Bei der ersten Ratssitzung nach der Sommerpause gab es daher aus den Reihen der SPD keine einzige Ja-Stimme mehr für Variante 3, stattdessen fünf Enthaltungen und zehn Nein-Stimmen. Mit seinem mutigen Auftritt hat Michael Weitz dazu beigetragen, einen Stimmungsumschwung innerhalb der SPD zu bewirken. Warum hat Michael Weitz seine Meinung geändert? „Ich habe mich intensiv mit der Variante 3 beschäftigt und viele Gespräche darüber geführt innerhalb der Familie, mit Freunden und Bürgern aus allen Lagern. Ich habe festgestellt, dass ich niemanden aus den unterschiedlichsten Gründen von der Richtigkeit der Variante 3 überzeugen konnte. Zu teuer, zu groß, nicht alle Möglichkeiten geprüft waren die Gegenargumente. Das hat mir zu denken gegeben. Und das Ergebnis des Ratsbürgerentscheids hat das eindeutig dokumentiert”, erklärt der SPD-Politiker. „Ich habe mich für den Ratsbürgerentscheid eingesetzt und wollte dadurch nicht nur die Zustimmung für die Variante 3 erreichen, sondern auch ein Meinungsbild bekommen. Das habe ich bekommen und daraus die Konsequenz gezogen. Den Bürgern ist klar, dass mit dem Rathaus etwas passieren muss. Es geht nicht um das Ob, sondern um das Wie. Und die Bürger haben gesagt: So nicht. Und diese Meinung dürfen wir nicht außen vor lassen.”

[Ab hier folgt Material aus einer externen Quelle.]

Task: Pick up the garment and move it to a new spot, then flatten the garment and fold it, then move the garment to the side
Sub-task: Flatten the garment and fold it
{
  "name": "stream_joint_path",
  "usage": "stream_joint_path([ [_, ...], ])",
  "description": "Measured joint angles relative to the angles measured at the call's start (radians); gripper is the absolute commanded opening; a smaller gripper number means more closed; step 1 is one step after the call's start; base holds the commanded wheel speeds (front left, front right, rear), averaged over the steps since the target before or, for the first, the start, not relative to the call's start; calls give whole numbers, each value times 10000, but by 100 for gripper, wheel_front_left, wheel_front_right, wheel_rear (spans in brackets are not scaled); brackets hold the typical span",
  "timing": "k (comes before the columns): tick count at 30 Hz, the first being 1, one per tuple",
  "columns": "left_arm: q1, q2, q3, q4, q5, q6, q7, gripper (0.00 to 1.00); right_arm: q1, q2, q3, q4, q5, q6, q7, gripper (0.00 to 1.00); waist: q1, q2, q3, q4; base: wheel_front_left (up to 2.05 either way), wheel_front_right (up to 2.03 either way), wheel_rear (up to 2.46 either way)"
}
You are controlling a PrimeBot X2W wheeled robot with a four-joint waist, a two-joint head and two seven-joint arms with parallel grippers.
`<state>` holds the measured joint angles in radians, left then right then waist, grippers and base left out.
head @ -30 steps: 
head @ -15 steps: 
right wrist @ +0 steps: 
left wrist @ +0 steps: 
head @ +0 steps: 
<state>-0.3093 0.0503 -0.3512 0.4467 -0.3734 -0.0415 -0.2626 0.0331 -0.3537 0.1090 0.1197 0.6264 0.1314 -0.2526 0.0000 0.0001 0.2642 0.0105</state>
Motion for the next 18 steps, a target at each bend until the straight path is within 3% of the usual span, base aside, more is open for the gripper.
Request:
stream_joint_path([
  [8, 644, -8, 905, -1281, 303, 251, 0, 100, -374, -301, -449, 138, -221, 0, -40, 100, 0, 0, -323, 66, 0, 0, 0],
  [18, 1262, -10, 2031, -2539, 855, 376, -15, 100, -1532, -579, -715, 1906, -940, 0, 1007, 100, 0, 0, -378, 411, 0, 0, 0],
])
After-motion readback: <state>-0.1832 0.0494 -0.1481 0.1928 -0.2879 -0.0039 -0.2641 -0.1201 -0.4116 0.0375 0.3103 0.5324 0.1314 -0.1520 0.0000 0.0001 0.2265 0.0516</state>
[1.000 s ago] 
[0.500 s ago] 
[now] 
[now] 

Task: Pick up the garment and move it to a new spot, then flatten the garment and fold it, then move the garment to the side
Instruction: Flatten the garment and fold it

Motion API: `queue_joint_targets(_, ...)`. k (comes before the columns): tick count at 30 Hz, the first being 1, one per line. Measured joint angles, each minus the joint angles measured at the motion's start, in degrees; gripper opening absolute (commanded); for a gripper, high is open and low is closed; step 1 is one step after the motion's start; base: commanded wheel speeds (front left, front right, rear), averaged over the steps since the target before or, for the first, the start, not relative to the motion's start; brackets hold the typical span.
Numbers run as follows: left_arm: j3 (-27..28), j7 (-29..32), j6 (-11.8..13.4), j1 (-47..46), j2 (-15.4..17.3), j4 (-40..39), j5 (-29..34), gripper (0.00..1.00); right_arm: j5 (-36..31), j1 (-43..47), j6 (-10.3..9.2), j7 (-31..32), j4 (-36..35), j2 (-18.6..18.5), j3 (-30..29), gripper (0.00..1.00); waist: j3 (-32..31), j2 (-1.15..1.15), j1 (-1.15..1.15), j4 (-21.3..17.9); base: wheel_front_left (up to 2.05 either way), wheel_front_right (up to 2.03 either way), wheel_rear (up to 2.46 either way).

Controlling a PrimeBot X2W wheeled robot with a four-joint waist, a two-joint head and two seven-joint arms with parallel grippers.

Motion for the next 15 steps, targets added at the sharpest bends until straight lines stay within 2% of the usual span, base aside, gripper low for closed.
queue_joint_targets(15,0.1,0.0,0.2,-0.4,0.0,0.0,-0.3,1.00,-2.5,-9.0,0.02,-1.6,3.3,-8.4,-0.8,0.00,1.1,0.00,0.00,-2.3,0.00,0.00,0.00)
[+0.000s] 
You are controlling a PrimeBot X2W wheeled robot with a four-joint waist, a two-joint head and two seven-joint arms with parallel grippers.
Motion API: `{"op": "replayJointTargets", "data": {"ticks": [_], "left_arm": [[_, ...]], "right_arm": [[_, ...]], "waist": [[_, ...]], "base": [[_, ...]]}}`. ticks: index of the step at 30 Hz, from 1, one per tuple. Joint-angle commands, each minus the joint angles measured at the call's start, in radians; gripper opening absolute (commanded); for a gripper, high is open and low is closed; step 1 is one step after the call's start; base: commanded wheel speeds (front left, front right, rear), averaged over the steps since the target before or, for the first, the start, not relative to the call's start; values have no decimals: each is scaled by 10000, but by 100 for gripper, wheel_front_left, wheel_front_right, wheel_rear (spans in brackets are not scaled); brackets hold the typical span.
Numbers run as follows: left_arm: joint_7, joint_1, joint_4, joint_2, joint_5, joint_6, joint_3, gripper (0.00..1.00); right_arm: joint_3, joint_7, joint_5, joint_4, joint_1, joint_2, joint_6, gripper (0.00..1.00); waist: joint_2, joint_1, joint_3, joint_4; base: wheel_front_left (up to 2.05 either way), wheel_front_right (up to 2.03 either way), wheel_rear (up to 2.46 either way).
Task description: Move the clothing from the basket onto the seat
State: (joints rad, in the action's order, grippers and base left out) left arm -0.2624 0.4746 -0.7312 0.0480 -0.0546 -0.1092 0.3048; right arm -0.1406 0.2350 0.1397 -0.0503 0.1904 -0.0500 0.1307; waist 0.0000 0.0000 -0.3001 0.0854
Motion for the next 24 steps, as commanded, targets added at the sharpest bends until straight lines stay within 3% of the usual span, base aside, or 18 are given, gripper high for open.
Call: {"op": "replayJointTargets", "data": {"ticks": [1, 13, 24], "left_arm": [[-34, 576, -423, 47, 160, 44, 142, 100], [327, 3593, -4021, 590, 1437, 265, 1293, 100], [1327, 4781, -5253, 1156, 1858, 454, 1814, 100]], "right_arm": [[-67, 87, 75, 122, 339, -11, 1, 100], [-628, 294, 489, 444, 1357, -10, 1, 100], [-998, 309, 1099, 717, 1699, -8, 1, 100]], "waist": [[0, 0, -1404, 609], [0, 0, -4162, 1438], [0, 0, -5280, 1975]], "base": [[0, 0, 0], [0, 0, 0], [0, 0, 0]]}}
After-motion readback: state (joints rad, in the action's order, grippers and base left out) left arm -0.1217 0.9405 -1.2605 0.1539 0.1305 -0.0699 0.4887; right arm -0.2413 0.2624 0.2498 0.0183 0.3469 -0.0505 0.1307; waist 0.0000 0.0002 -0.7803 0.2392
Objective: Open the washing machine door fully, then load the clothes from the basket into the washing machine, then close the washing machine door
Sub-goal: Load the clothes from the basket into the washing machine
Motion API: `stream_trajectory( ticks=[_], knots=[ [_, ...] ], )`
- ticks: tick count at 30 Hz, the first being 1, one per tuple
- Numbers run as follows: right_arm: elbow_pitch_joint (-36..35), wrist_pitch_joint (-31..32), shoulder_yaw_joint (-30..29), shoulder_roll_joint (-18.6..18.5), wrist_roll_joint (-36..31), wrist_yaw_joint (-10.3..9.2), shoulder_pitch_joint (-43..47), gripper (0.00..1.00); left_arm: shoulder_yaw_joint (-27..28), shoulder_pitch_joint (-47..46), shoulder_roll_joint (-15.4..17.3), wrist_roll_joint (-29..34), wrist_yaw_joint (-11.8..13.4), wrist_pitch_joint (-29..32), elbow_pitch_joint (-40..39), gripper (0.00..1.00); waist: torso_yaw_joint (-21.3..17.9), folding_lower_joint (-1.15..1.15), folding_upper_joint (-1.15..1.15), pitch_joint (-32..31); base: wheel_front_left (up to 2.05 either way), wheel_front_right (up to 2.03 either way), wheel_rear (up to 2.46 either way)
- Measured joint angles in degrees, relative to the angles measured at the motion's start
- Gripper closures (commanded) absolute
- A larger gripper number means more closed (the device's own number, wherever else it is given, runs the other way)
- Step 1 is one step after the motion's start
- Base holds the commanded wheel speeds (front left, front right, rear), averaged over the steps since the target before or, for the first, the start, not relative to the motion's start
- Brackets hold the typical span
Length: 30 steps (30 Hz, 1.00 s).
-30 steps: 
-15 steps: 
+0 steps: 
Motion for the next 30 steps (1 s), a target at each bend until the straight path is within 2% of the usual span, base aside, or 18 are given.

Das sahen CDU, Grüne und die FDP jedoch anders. Sie boxten die Variante 3 im Parforceritt und unter Bruch bestehender Traditionen durch den Rat. Juristisch gab es daran auch zunächst nichts zu beanstanden, bis dann der Einspruch eines Bürgers erfolgte, der die öffentliche Ratssitzung verfolgen wollte, aber vor einer verschlossenen Rathaustür stand. Somit sind alle an jenem 5. September gefassten Beschlüsse ungültig, sie müssen noch einmal durch den Rat.

Michael Weitz hat in diesen hektischen Wochen sein Profil geschärft und sich einen Namen gemacht. An eine politische Karriere später einmal als Fraktionsvorsitzender oder Bürgermeisterkandidat denkt er nicht. „Ich mache mir keinerlei Gedanken darüber”, versichert er abschließend. Ob es vielleicht andere Leute bald tun?